4. Cantillon Gueuze at the Cantillon Brewery, Brussels
This is really a neat brewery, nothing more than a warehouse of sorts amid row-house apartments in a working-class Brussels neighborhood called Anderlecht.
It’s also famous for a bit of old brewing technology called spontaneous fermentation: they have holes in the roof which allow natural yeasts and microflora to react with the unfermented beer, causing this so-called spontaneous fermentation. This is how beer was made for millennia before scientists learned about yeasts – which eat sugars to create alcohol.

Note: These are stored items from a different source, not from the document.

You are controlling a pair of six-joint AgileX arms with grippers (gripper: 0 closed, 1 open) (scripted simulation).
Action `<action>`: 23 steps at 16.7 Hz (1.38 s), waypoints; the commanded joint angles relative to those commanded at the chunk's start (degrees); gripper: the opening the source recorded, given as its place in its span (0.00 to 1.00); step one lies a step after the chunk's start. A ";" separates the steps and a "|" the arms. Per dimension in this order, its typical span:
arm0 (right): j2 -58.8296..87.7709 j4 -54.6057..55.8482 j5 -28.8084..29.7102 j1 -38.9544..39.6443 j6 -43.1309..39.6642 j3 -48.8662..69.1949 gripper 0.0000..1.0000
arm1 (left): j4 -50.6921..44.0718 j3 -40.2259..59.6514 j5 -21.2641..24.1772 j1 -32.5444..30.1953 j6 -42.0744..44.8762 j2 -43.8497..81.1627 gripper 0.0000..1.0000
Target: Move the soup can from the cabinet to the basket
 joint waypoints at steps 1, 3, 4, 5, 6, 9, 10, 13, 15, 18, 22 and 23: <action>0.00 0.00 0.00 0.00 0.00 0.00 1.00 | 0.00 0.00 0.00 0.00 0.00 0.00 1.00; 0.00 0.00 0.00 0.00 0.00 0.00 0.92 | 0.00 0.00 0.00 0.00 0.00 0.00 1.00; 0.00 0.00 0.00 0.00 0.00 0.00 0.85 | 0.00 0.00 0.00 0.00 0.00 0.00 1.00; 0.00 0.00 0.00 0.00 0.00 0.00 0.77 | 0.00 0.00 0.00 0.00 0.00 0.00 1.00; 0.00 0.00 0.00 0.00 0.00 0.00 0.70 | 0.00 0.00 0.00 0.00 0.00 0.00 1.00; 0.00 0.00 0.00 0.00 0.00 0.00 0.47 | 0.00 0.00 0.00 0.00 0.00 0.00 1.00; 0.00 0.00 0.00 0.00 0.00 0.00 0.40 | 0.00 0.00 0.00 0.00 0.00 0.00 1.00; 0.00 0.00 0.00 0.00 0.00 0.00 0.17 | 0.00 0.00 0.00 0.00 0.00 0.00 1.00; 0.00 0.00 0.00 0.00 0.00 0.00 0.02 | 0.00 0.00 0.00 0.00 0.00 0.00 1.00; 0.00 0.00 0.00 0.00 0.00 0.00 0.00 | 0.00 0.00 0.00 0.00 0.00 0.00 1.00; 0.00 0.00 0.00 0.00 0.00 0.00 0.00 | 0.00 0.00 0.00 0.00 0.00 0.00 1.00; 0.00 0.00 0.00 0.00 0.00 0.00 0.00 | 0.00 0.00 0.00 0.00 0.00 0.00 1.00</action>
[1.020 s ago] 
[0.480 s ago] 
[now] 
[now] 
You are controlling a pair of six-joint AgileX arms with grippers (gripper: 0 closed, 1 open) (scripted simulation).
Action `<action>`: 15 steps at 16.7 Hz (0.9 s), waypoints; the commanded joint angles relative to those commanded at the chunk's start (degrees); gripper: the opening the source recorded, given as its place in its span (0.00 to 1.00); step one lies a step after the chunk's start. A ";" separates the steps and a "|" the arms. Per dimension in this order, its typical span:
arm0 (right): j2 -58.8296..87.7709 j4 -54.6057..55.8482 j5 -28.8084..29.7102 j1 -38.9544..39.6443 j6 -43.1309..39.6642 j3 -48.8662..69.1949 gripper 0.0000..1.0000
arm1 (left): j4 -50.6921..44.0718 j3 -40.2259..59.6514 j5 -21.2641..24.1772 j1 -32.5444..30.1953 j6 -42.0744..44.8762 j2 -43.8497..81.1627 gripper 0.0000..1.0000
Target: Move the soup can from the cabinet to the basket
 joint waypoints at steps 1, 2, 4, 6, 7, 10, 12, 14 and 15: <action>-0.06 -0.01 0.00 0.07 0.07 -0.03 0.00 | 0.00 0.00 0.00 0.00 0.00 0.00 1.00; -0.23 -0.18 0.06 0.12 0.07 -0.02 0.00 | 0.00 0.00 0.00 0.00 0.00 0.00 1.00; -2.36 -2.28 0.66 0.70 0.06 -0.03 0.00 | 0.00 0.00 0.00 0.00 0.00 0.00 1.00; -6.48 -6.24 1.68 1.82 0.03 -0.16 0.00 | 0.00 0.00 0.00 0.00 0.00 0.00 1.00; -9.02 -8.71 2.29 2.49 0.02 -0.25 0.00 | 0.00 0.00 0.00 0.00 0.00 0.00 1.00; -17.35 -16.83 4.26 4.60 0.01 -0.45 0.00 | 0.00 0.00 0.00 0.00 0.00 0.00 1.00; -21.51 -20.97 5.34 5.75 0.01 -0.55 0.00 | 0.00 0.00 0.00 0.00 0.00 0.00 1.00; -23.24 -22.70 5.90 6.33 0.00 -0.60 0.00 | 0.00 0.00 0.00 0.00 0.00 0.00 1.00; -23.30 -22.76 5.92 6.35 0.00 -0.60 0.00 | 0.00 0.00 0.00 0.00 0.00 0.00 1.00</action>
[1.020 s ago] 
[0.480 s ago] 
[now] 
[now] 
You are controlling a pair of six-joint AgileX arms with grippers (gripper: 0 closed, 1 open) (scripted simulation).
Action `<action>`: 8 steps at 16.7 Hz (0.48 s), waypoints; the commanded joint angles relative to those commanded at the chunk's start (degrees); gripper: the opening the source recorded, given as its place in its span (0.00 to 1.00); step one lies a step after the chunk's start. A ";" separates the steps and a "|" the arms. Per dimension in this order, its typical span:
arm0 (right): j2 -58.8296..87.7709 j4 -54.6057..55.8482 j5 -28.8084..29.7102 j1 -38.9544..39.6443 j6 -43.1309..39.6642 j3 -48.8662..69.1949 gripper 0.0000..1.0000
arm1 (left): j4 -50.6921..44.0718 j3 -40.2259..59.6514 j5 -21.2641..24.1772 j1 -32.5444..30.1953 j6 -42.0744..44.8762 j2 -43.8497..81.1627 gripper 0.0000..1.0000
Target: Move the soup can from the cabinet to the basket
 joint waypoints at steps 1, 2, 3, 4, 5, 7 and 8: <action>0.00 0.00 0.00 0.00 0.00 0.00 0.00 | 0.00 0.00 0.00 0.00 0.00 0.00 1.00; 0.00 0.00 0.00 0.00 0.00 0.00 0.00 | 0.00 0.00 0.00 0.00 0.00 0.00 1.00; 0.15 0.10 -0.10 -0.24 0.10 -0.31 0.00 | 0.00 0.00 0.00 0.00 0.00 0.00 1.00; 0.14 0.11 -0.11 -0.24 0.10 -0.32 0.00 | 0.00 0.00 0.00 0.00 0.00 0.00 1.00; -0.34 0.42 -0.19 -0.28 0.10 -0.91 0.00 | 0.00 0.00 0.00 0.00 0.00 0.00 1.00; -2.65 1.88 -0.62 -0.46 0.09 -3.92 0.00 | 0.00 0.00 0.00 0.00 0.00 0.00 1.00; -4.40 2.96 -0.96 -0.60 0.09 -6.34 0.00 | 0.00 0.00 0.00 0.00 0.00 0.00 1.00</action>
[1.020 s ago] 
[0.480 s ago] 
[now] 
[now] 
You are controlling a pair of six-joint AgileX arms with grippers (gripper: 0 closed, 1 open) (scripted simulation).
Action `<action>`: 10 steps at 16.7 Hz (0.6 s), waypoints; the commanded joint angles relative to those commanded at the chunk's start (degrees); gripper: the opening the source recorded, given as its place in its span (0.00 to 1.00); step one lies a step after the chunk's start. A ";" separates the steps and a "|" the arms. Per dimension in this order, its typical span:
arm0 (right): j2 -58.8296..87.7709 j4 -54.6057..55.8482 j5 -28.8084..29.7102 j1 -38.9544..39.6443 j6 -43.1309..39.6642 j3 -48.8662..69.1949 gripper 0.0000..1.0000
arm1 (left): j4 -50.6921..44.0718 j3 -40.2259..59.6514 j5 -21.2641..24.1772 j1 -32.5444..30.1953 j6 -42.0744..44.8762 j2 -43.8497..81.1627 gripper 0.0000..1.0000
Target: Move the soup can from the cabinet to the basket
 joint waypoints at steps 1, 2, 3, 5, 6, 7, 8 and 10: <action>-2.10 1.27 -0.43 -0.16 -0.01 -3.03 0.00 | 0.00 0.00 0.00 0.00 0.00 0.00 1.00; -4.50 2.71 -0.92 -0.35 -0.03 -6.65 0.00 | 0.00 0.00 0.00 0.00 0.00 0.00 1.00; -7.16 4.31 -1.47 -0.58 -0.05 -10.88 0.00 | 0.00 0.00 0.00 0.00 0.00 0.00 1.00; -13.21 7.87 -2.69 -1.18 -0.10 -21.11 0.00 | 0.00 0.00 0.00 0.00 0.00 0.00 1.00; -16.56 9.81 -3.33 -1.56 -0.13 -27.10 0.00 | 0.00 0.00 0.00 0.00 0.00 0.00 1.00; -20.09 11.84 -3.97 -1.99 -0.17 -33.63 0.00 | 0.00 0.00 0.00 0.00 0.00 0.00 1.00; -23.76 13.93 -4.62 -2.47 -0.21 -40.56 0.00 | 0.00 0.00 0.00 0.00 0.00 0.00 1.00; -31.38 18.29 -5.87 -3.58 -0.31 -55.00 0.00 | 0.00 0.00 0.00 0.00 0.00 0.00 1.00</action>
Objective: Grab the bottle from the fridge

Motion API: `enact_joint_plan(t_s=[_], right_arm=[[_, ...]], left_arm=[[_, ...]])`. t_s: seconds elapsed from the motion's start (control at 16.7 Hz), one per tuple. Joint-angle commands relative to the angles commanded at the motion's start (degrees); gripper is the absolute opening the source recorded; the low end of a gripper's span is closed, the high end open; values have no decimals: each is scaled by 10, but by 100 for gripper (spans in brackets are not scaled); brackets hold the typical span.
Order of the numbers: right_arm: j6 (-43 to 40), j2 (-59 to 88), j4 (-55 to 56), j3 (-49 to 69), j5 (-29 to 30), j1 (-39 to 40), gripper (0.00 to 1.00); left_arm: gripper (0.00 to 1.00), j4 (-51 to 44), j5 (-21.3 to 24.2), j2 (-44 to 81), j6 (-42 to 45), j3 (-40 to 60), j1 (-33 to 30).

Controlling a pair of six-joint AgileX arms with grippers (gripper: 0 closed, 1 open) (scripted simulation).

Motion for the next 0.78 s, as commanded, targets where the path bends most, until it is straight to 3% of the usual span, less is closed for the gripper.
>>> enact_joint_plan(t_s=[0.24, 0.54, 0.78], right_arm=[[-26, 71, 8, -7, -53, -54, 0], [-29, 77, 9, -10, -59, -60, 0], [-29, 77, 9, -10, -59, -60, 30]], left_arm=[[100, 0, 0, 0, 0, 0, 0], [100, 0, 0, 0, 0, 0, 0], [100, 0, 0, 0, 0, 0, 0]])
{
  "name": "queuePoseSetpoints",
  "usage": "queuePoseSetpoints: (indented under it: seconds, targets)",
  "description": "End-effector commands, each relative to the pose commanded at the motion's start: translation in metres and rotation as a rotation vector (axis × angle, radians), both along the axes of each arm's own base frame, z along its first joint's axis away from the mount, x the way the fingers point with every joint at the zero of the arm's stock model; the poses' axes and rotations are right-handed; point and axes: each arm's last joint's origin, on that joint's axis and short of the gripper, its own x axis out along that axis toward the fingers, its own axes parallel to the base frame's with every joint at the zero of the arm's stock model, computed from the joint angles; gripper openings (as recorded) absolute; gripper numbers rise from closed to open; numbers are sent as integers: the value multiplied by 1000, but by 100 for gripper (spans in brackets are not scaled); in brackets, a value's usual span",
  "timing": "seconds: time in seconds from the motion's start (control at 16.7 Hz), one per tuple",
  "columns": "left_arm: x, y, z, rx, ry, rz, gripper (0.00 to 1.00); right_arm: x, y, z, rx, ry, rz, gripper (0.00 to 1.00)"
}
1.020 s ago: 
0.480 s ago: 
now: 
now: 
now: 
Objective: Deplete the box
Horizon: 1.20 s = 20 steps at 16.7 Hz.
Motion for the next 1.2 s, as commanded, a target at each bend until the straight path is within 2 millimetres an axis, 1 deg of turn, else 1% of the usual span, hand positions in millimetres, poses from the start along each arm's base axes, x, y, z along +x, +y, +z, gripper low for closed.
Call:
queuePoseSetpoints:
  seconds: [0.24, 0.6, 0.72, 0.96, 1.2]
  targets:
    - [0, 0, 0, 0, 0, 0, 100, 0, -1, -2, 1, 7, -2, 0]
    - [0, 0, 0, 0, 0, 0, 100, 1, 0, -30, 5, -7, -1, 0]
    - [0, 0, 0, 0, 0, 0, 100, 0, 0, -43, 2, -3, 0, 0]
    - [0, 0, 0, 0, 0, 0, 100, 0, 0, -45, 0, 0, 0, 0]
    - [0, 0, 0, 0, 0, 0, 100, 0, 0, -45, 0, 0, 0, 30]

There are old oak casks lined along the wooden beams of the warehouse, most everything covered in dust and cobwebs – certainly not the pristine conditions of most modern breweries. But they don’t want to disturb any of the indigenous yeasts that give the beer a distinct flavor that can be produced only at this brewery.
The spontaneously fermented beer is quite sour so they usually blend it with fruit to give it balance and create something called lambic. However, they also have something called gueuze, which is just the sour beer, old batches blended with young, to create a lot of carbonation, and it’s my favorite. It’s the same process used to make champagne, which truly makes this the “champagne of beers” - sorry, Miller High Life fans.
Cantillon is just a little family brewery and when guests arrive the hosts, usually the owners themselves, pour beer for you into small wine glasses from corked, 750-milliter bottles they hold sideways in wicker baskets. There’s really no place, and no other beer, like it in the world and drinking at Cantillon is like stepping back in time, into some sort of 17th-century brewhouse heaven.